How to complete this task:
Go through the entries below and retype them exactly, omitting each picture.

Information provided:
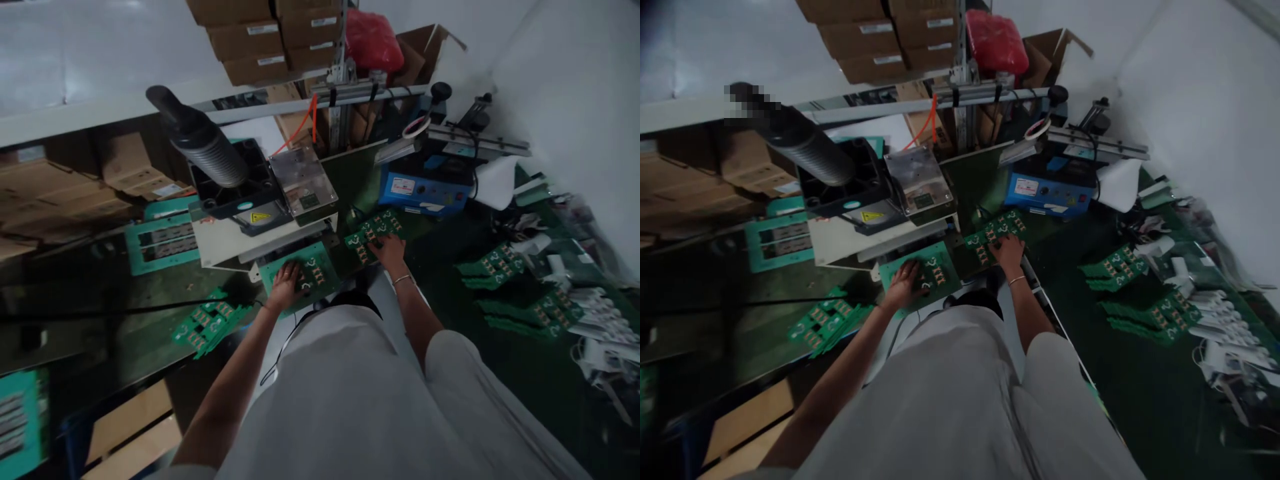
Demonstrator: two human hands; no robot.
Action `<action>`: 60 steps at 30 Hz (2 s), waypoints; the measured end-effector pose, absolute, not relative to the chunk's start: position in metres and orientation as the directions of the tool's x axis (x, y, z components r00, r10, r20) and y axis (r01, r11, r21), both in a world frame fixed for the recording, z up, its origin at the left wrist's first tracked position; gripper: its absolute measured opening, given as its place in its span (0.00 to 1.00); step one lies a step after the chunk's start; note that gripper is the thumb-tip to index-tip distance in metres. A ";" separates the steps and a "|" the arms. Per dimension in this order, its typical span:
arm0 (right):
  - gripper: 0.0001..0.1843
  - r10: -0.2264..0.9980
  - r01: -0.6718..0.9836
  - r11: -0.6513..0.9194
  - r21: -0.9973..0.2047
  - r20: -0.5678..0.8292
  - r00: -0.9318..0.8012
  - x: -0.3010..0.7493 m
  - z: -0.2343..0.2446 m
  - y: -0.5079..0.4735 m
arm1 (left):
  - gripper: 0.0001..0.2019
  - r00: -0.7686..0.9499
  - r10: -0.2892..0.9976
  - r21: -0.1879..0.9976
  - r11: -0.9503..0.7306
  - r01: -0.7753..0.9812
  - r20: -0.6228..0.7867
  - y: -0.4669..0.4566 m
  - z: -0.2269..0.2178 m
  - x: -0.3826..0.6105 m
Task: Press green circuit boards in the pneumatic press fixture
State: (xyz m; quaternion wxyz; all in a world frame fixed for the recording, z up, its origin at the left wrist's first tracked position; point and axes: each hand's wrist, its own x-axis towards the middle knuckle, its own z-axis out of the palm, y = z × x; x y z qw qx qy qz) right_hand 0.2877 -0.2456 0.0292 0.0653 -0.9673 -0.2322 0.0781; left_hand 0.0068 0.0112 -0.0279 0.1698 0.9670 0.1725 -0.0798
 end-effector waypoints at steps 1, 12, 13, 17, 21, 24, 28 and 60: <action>0.21 0.469 0.449 -0.877 -0.170 -0.111 0.876 0.282 0.031 -0.246 | 0.43 0.926 0.288 0.288 -0.891 0.352 -0.244 0.009 -0.026 0.007; 0.20 0.526 0.512 -0.843 -0.164 -0.054 0.849 0.247 0.038 -0.239 | 0.56 0.926 0.281 0.268 -0.899 0.345 -0.250 0.003 -0.010 0.015; 0.21 0.534 0.522 -0.838 -0.158 -0.040 0.845 0.243 0.036 -0.237 | 0.57 0.928 0.301 0.287 -0.889 0.356 -0.221 0.009 -0.006 0.004; 0.21 0.606 0.599 -0.789 -0.134 -0.010 0.796 0.216 0.025 -0.217 | 0.59 0.865 0.480 0.274 -0.820 0.502 -0.145 0.048 0.012 -0.079; 0.22 0.728 0.720 -0.683 -0.123 -0.034 0.685 0.172 0.019 -0.180 | 0.53 0.690 0.689 0.153 -0.674 0.723 -0.223 0.087 0.008 -0.167; 0.22 0.778 0.770 -0.628 -0.111 -0.111 0.619 0.138 0.019 -0.148 | 0.51 0.561 0.759 0.084 -0.569 0.818 -0.331 0.107 -0.010 -0.201; 0.24 0.796 0.798 -0.594 -0.104 -0.226 0.562 0.110 0.015 -0.115 | 0.51 0.509 0.770 0.078 -0.522 0.849 -0.385 0.120 -0.032 -0.213; 0.47 0.983 0.946 -0.165 -0.279 -0.126 0.134 0.211 -0.037 -0.166 | 0.50 0.893 0.391 0.459 -0.766 0.450 -0.222 0.029 -0.062 -0.075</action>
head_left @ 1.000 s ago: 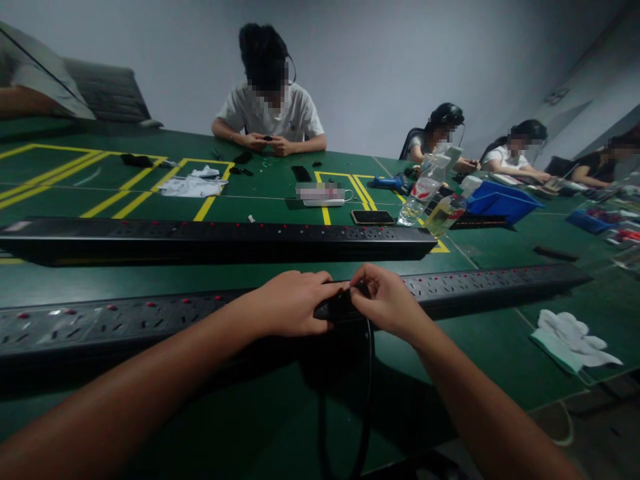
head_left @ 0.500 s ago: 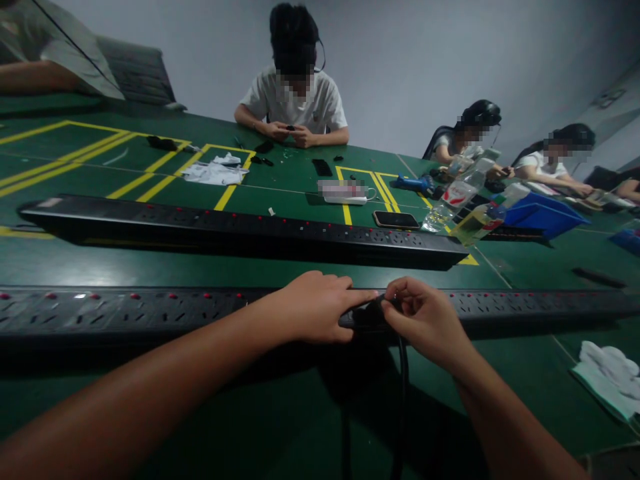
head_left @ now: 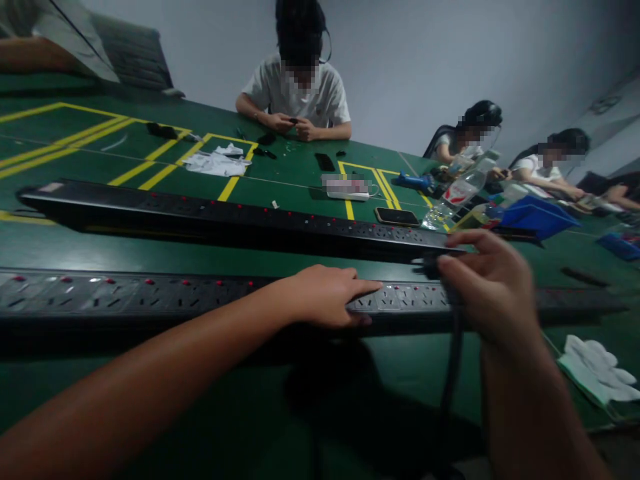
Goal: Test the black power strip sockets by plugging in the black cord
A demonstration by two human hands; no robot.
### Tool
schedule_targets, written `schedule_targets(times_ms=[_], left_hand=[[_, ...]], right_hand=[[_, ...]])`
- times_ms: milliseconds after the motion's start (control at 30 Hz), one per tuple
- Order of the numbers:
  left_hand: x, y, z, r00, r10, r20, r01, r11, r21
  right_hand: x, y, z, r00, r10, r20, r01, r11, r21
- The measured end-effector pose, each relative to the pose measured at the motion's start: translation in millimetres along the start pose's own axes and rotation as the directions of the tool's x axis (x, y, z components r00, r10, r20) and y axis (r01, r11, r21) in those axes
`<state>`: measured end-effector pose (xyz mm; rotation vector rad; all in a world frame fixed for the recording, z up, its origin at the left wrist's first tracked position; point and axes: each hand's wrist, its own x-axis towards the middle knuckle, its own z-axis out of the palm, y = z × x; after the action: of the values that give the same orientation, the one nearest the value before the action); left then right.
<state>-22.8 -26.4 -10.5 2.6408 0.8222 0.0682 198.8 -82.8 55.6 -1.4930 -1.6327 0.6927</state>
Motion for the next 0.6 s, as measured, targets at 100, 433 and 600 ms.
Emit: schedule_targets(times_ms=[100,433,600], left_hand=[[0.5,0.0,-0.4,0.996,-0.07,-0.052,0.065,0.993,-0.094],[3.3,-1.4,8.4,0.982,-0.138,-0.13,0.137,0.99,-0.016],[3.1,-1.6,10.9,0.983,-0.125,-0.135,0.125,0.992,-0.006]], right_hand=[[6.5,5.9,28.6,0.99,0.025,0.141,-0.03,0.999,0.038],[2.8,15.7,59.4,0.958,-0.038,0.285,0.134,0.935,-0.328],[5.7,13.4,68.1,0.951,-0.067,0.301,0.187,0.902,-0.389]])
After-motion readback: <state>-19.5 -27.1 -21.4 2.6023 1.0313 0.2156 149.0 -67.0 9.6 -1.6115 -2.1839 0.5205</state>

Response to this task:
Demonstrator: two human hands; no robot.
Action `<action>`: 60 steps at 30 Hz (2 s), waypoints; the measured end-effector pose, absolute, not relative to the chunk's start: position in metres and orientation as the directions of the tool's x axis (x, y, z components r00, r10, r20) and y axis (r01, r11, r21), both in a world frame fixed for the recording, z up, its origin at the left wrist's first tracked position; gripper: its absolute measured opening, given as its place in its span (0.00 to 1.00); step one lies a step after the chunk's start; note that gripper is the thumb-tip to index-tip distance in metres. A ";" separates the steps and a "|" the arms. Per dimension in this order, its typical span:
arm0 (right):
  - gripper: 0.0001..0.1843
  - r10: -0.2264..0.9980
  - r01: -0.6718..0.9836
  - r11: -0.6513..0.9194
  - r21: -0.9973..0.2047
  - r20: -0.5678..0.8292
  - r00: -0.9318..0.8012
  - x: -0.3010..0.7493 m
  - z: -0.2343..0.2446 m
  - y: -0.5079..0.4735 m
arm1 (left):
  - gripper: 0.0001..0.2019
  - r00: -0.7686..0.9499
  - r10: -0.2892..0.9976
  - r21: -0.1879..0.9976
  - r11: -0.9503..0.7306
  - r01: -0.7753..0.9812
  - r20: -0.6228..0.7867
  - y: -0.4669..0.4566 m
  - z: -0.2269..0.2178 m
  - x: -0.3826..0.6105 m
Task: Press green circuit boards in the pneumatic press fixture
State: (xyz m; quaternion wxyz; all in a world frame fixed for the recording, z up, its origin at the left wrist's first tracked position; point and axes: each hand's wrist, its own x-axis towards the middle knuckle, its own z-axis out of the palm, y = z × x; x y z qw qx qy qz) right_hand 0.2877 -0.2456 0.0292 0.0653 -0.9673 -0.2322 0.0781; left_hand 0.0068 0.0112 -0.0279 0.1698 0.9670 0.1725 -0.0798
 end-effector waypoints at steps 1, 12, 13, 17, 21, 24, 28 and 60: <action>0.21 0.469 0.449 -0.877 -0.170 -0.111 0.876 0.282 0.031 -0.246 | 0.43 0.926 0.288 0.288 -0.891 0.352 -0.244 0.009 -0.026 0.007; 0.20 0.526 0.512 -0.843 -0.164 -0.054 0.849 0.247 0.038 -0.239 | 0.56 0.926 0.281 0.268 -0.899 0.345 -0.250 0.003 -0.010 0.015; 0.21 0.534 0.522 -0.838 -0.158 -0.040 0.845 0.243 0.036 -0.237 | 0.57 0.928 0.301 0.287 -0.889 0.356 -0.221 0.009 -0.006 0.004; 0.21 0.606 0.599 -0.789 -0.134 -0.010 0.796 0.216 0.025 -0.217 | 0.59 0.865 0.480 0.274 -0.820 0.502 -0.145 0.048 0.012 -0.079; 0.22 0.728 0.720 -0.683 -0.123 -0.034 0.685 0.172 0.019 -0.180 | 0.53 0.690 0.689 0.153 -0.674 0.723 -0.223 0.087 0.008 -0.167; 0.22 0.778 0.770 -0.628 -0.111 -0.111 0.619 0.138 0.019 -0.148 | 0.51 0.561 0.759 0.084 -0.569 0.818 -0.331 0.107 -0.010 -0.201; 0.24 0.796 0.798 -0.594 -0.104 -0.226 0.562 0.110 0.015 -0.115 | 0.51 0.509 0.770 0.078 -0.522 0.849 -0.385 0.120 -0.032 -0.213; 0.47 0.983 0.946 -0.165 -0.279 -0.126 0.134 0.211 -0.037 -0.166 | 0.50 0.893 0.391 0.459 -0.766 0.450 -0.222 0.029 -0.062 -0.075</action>
head_left @ 1.000 s ago: 
head_left @ 0.500 s ago: 
head_left @ now: 
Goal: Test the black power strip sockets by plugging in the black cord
A demonstration by two human hands; no robot.
### Tool
schedule_targets, written `schedule_targets(times_ms=[_], left_hand=[[_, ...]], right_hand=[[_, ...]])`
- times_ms: milliseconds after the motion's start (control at 30 Hz), one per tuple
- Order of the numbers:
  left_hand: x, y, z, r00, r10, r20, r01, r11, r21
  right_hand: x, y, z, r00, r10, r20, r01, r11, r21
- The measured end-effector pose, each relative to the pose measured at the motion's start: translation in millimetres along the start pose's own axes and rotation as the directions of the tool's x axis (x, y, z components r00, r10, r20) and y axis (r01, r11, r21) in those axes
`<state>`: measured end-effector pose (xyz mm; rotation vector rad; all in a world frame fixed for the recording, z up, its origin at the left wrist's first tracked position; point and axes: each hand's wrist, its own x-axis towards the middle knuckle, its own z-axis out of the palm, y = z × x; after the action: of the values that give the same orientation, the one nearest the value before the action); left then right.
<state>-22.8 -26.4 -10.5 2.6408 0.8222 0.0682 198.8 -82.8 55.6 -1.4930 -1.6327 0.6927</state>
Motion for the next 0.6 s, as measured, targets at 100, 433 and 600 ms.
Emit: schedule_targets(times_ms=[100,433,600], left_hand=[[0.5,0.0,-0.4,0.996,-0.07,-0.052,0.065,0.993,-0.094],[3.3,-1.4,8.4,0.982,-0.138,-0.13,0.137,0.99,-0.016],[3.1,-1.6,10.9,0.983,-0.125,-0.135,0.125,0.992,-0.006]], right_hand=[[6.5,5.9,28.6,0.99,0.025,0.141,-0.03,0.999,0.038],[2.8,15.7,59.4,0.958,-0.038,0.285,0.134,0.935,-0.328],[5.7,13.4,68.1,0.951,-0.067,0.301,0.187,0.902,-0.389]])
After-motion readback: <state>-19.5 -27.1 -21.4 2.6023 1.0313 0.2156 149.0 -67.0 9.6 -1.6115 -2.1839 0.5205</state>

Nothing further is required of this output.